[TO DO] Before you finish, make sure every line below has been written out exactly.

[RECORDED DATA]
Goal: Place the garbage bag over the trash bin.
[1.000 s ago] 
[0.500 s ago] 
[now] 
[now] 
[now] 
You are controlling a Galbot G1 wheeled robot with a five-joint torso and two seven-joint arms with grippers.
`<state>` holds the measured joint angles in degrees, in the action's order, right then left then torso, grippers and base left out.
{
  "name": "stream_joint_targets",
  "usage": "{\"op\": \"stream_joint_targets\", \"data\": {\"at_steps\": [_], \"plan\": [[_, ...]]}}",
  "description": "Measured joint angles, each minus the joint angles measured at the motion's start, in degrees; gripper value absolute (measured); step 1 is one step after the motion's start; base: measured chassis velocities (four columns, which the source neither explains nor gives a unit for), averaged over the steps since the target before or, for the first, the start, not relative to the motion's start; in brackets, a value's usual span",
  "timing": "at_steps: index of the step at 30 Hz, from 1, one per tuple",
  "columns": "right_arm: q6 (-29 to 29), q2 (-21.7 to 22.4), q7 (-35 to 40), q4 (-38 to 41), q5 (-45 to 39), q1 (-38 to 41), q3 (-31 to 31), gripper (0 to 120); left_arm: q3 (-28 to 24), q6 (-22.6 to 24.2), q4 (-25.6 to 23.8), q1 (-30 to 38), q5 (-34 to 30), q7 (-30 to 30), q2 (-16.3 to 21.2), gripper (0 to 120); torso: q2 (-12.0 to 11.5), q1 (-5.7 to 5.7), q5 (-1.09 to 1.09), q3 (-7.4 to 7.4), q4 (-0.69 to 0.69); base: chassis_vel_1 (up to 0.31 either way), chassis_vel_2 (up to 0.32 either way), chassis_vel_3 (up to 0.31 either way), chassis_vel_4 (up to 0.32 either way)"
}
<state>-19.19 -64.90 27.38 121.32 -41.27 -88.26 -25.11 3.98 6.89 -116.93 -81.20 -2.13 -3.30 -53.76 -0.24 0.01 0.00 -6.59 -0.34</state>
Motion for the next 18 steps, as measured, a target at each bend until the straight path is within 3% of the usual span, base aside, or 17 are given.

[RESPONSE BOX]
Goal: Place the garbage bag over the trash bin.
[1.000 s ago] 
[0.500 s ago] 
[now] 
[now] 
[now] 
You are controlling a Galbot G1 wheeled robot with a five-joint torso and two seven-joint arms with grippers.
`<state>` holds the measured joint angles in degrees, in the action's order, right then left then torso, grippers and base left out.
{
  "name": "stream_joint_targets",
  "usage": "{\"op\": \"stream_joint_targets\", \"data\": {\"at_steps\": [_], \"plan\": [[_, ...]]}}",
  "description": "Measured joint angles, each minus the joint angles measured at the motion's start, in degrees; gripper value absolute (measured); step 1 is one step after the motion's start; base: measured chassis velocities (four columns, which the source neither explains nor gives a unit for), averaged over the steps since the target before or, for the first, the start, not relative to the motion's start; in brackets, a value's usual span",
  "timing": "at_steps: index of the step at 30 Hz, from 1, one per tuple",
  "columns": "right_arm: q6 (-29 to 29), q2 (-21.7 to 22.4), q7 (-35 to 40), q4 (-38 to 41), q5 (-45 to 39), q1 (-38 to 41), q3 (-31 to 31), gripper (0 to 120); left_arm: q3 (-28 to 24), q6 (-22.6 to 24.2), q4 (-25.6 to 23.8), q1 (-30 to 38), q5 (-34 to 30), q7 (-30 to 30), q2 (-16.3 to 21.2), gripper (0 to 120); torso: q2 (-12.0 to 11.5), q1 (-5.7 to 5.7), q5 (-1.09 to 1.09), q3 (-7.4 to 7.4), q4 (-0.69 to 0.69); base: chassis_vel_1 (up to 0.31 either way), chassis_vel_2 (up to 0.32 either way), chassis_vel_3 (up to 0.31 either way), chassis_vel_4 (up to 0.32 either way)"
}
<state>-19.19 -64.90 27.38 121.32 -41.27 -88.26 -25.11 3.98 6.89 -116.93 -81.20 -2.13 -3.30 -53.76 -0.24 0.01 0.00 -6.59 -0.34</state>
Motion for the next 18 steps, as measured, a target at each bend until the straight path is within 3% of the usual span, base aside, or 17 are given.

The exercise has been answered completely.